**PROBLEM REQUIREMENTS:**
Every line of the data that contains the string "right" must be copied.

**GIVEN INFORMATION:**
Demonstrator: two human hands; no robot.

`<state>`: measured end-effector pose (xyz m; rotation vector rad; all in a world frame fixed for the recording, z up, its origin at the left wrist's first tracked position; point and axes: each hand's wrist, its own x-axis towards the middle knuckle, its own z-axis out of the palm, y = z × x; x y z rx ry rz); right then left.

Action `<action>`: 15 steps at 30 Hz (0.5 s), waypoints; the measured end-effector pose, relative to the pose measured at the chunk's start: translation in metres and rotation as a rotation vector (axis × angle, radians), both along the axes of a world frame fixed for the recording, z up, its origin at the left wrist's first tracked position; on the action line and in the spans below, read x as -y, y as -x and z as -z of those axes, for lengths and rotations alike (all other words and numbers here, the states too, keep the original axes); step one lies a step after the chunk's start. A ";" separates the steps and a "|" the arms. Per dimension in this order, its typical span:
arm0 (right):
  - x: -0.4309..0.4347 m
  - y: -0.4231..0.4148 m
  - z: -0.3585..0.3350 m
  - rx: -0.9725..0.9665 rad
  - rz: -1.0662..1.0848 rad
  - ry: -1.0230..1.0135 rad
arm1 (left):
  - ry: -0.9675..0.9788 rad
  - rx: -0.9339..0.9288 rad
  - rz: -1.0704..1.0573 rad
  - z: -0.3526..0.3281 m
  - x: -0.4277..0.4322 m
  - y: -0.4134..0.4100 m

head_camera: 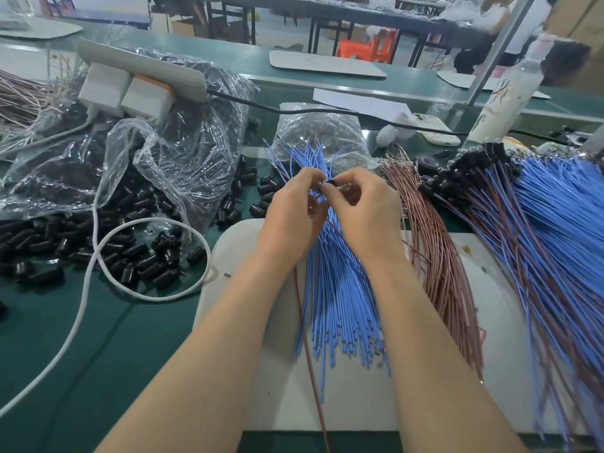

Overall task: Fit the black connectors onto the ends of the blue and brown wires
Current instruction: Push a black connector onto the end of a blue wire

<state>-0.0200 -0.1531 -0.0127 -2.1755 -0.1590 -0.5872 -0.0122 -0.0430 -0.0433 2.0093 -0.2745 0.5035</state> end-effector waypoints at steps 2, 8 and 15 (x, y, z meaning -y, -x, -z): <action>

**TASK SOLUTION:**
`<state>`: measured end-effector pose (xyz m; rotation vector rad; all in a world frame fixed for the recording, z up, its origin at the left wrist's first tracked position; point and axes: each hand's wrist, its own x-axis towards the middle knuckle, its own z-axis out of the palm, y = z × x; x y z rx ry rz); right then left.
arm0 (right):

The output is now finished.